*** Opening of PROVIDED DATA ***

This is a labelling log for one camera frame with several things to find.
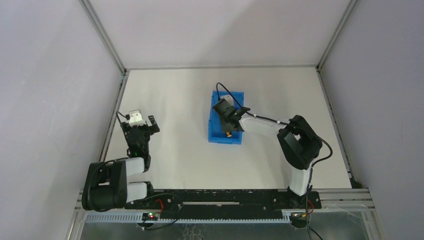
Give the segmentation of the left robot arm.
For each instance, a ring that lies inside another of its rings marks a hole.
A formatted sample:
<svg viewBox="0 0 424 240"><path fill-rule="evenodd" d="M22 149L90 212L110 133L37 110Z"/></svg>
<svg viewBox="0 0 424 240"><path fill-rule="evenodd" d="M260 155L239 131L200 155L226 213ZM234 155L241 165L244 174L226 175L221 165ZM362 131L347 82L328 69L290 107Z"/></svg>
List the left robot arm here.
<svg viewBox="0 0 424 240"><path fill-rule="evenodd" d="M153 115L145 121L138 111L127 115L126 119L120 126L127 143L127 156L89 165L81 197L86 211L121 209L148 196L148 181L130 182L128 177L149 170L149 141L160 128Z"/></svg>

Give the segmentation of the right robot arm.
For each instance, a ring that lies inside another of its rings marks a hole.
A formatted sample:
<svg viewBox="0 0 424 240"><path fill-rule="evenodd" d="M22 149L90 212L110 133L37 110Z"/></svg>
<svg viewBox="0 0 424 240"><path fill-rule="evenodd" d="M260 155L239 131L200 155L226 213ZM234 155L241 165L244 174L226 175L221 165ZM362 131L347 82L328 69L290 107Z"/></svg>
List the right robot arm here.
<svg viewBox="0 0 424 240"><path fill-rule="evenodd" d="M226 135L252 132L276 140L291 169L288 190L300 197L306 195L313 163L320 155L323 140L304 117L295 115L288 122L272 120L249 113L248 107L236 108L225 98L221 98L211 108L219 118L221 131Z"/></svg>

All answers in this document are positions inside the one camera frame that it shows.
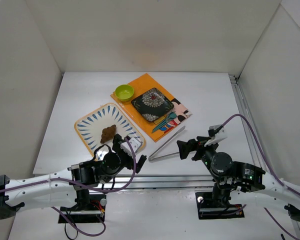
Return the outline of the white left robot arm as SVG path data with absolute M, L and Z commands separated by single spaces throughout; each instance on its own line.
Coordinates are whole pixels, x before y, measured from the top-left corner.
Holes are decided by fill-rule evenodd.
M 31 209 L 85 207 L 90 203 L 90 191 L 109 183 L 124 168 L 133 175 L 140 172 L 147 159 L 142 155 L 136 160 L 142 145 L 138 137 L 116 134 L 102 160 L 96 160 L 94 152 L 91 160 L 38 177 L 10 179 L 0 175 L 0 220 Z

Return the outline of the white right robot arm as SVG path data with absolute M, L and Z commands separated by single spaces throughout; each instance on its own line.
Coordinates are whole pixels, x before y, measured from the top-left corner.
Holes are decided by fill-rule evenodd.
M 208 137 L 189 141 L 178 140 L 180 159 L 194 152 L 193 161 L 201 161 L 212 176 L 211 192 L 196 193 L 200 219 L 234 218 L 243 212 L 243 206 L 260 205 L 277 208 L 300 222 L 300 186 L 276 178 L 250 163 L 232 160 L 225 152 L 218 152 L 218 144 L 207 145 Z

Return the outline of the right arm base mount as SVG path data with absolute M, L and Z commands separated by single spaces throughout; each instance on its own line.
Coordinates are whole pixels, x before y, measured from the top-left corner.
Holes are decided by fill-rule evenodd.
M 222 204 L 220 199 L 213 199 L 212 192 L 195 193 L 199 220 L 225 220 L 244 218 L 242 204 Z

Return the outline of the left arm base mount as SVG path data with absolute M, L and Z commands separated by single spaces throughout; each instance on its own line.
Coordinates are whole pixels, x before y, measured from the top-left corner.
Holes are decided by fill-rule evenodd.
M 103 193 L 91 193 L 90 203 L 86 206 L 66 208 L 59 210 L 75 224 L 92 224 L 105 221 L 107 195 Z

*** Close of PROVIDED DATA ***

EXERCISE INSTRUCTIONS >> Without any pictures, please reproduce the full set of entries.

RESPONSE TO THE EXERCISE >>
This is a labelling log for one camera frame with several things to find.
Give the segmentation of the left robot arm.
For each instance, a ring that lies inside another of its rings marks a hole.
A formatted sample:
<svg viewBox="0 0 424 240"><path fill-rule="evenodd" d="M22 149L90 212L110 133L37 110Z"/></svg>
<svg viewBox="0 0 424 240"><path fill-rule="evenodd" d="M260 155L239 131L200 155L226 213ZM234 155L241 165L244 174L226 175L221 165ZM362 131L347 82L328 69L290 107Z"/></svg>
List the left robot arm here.
<svg viewBox="0 0 424 240"><path fill-rule="evenodd" d="M153 115L145 121L138 111L127 115L126 119L120 126L127 143L127 156L89 165L81 197L86 211L121 209L148 196L148 181L130 182L128 177L149 170L149 141L160 128Z"/></svg>

Give the segmentation of the right robot arm.
For each instance, a ring that lies inside another of its rings marks a hole.
A formatted sample:
<svg viewBox="0 0 424 240"><path fill-rule="evenodd" d="M22 149L90 212L110 133L37 110Z"/></svg>
<svg viewBox="0 0 424 240"><path fill-rule="evenodd" d="M260 155L239 131L200 155L226 213ZM234 155L241 165L244 174L226 175L221 165ZM362 131L347 82L328 69L290 107Z"/></svg>
List the right robot arm here.
<svg viewBox="0 0 424 240"><path fill-rule="evenodd" d="M226 135L252 132L276 140L291 169L288 190L300 197L306 195L313 163L320 155L323 140L304 117L295 115L288 122L272 120L249 113L248 107L236 108L225 98L221 98L211 108L219 118L221 131Z"/></svg>

All answers in this document are positions inside the one camera frame that it shows.
Return the outline of the white left robot arm as SVG path data with absolute M, L and Z commands separated by single spaces throughout; each instance on its own line.
Coordinates are whole pixels, x before y, measured from the top-left corner.
Holes are decided by fill-rule evenodd.
M 31 209 L 85 207 L 90 203 L 90 191 L 109 183 L 124 168 L 133 175 L 140 172 L 147 159 L 142 155 L 136 160 L 142 145 L 138 137 L 116 134 L 102 160 L 96 160 L 94 152 L 91 160 L 38 177 L 10 179 L 0 175 L 0 220 Z

Return the outline of the white right robot arm as SVG path data with absolute M, L and Z commands separated by single spaces throughout; each instance on its own line.
Coordinates are whole pixels, x before y, measured from the top-left corner.
Holes are decided by fill-rule evenodd.
M 208 137 L 189 141 L 178 140 L 180 159 L 194 152 L 193 161 L 201 161 L 212 176 L 211 192 L 196 193 L 200 219 L 234 218 L 243 212 L 243 206 L 260 205 L 277 208 L 300 222 L 300 186 L 276 178 L 250 163 L 232 160 L 225 152 L 218 152 L 218 144 L 207 145 Z

Return the outline of the right arm base mount as SVG path data with absolute M, L and Z commands separated by single spaces throughout; each instance on its own line.
Coordinates are whole pixels, x before y, measured from the top-left corner.
Holes are decided by fill-rule evenodd.
M 222 204 L 220 199 L 213 199 L 212 192 L 195 193 L 199 220 L 225 220 L 244 218 L 242 204 Z

Return the outline of the left arm base mount as SVG path data with absolute M, L and Z commands separated by single spaces throughout; each instance on its own line.
Coordinates are whole pixels, x before y, measured from the top-left corner.
Holes are decided by fill-rule evenodd.
M 103 193 L 91 193 L 90 203 L 86 206 L 66 208 L 59 210 L 75 224 L 92 224 L 105 221 L 107 195 Z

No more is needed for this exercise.